_Task goal_
The answer must consist of every line in the data that contains "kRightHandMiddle".

_Dataset extract_
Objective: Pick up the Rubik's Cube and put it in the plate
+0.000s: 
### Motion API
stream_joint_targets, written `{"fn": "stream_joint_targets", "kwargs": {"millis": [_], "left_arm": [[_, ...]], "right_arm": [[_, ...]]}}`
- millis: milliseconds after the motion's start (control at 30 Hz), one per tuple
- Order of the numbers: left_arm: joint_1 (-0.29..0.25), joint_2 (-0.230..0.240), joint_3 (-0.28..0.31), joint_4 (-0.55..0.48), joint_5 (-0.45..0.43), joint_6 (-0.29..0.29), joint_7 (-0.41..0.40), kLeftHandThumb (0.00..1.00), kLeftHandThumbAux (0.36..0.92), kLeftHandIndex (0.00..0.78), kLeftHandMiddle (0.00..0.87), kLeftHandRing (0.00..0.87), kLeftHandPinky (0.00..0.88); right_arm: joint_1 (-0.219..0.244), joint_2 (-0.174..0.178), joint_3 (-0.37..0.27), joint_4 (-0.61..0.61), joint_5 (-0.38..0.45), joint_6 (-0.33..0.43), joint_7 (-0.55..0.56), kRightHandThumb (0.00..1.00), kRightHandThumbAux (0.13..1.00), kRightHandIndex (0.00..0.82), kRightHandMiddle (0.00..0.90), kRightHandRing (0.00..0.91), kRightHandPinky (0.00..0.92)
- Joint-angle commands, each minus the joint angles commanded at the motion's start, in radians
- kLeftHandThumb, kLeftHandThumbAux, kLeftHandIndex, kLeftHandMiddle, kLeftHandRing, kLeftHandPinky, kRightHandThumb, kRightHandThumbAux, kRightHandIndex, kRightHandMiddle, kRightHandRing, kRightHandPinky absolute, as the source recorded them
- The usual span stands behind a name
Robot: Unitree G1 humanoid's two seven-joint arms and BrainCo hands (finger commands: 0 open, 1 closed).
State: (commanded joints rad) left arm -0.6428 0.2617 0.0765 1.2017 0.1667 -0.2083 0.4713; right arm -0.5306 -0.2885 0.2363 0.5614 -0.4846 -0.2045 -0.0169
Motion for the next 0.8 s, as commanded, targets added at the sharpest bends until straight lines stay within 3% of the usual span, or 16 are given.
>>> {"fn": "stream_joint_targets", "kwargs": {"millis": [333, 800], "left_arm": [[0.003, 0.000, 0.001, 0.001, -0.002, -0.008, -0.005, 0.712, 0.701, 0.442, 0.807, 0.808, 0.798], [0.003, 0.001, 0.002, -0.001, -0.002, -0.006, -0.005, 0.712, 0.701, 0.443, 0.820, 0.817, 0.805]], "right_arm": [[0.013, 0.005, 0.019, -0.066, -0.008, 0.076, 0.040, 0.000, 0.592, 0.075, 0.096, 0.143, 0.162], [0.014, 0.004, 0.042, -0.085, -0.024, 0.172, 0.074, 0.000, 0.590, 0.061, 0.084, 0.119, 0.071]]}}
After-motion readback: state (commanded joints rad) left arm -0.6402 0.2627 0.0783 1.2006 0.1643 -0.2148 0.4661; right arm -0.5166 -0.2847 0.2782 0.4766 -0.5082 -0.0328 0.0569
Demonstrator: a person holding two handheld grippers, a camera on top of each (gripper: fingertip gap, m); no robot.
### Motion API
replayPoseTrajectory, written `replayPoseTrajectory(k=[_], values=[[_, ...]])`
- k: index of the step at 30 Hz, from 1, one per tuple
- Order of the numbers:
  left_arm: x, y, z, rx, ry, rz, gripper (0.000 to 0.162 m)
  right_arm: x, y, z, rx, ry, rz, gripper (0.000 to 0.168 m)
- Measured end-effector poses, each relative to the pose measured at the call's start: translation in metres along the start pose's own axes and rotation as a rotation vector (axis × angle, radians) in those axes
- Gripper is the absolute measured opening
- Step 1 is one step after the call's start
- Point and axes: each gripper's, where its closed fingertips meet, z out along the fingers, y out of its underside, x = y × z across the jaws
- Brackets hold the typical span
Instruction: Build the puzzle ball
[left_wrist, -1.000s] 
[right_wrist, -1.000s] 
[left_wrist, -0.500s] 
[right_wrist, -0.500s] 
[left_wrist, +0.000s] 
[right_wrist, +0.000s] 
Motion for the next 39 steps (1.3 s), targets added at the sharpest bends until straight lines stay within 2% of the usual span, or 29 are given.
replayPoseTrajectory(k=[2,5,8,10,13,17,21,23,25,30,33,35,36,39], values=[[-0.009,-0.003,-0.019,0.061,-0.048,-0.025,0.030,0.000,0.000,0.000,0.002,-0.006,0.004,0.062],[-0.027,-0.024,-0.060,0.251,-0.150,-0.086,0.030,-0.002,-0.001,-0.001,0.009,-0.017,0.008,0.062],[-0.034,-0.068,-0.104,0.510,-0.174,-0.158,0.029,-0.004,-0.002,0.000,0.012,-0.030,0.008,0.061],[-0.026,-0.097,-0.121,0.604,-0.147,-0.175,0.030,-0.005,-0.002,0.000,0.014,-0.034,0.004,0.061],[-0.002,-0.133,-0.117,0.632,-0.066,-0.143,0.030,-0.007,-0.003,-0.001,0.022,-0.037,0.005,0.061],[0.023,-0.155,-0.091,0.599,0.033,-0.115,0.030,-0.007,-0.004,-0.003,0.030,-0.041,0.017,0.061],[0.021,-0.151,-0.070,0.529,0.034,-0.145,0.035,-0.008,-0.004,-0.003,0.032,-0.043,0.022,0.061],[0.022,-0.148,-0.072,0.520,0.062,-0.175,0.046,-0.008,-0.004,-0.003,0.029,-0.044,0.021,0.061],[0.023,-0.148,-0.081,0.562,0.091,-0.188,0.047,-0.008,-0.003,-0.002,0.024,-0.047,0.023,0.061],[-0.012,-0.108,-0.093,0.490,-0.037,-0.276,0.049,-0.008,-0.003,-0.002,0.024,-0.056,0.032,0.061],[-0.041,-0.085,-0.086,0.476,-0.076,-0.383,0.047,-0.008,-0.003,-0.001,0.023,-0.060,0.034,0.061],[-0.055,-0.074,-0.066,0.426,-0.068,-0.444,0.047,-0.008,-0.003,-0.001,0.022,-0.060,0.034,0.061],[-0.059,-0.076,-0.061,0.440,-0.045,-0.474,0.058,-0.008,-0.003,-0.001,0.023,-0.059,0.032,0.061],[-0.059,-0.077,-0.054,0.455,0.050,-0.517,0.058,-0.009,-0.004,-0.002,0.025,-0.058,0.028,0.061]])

_Exercise response_
- Order of the numbers: left_arm: joint_1 (-0.29..0.25), joint_2 (-0.230..0.240), joint_3 (-0.28..0.31), joint_4 (-0.55..0.48), joint_5 (-0.45..0.43), joint_6 (-0.29..0.29), joint_7 (-0.41..0.40), kLeftHandThumb (0.00..1.00), kLeftHandThumbAux (0.36..0.92), kLeftHandIndex (0.00..0.78), kLeftHandMiddle (0.00..0.87), kLeftHandRing (0.00..0.87), kLeftHandPinky (0.00..0.88); right_arm: joint_1 (-0.219..0.244), joint_2 (-0.174..0.178), joint_3 (-0.37..0.27), joint_4 (-0.61..0.61), joint_5 (-0.38..0.45), joint_6 (-0.33..0.43), joint_7 (-0.55..0.56), kRightHandThumb (0.00..1.00), kRightHandThumbAux (0.13..1.00), kRightHandIndex (0.00..0.82), kRightHandMiddle (0.00..0.90), kRightHandRing (0.00..0.91), kRightHandPinky (0.00..0.92)
- kLeftHandThumb, kLeftHandThumbAux, kLeftHandIndex, kLeftHandMiddle, kLeftHandRing, kLeftHandPinky, kRightHandThumb, kRightHandThumbAux, kRightHandIndex, kRightHandMiddle, kRightHandRing, kRightHandPinky absolute, as the source recorded them

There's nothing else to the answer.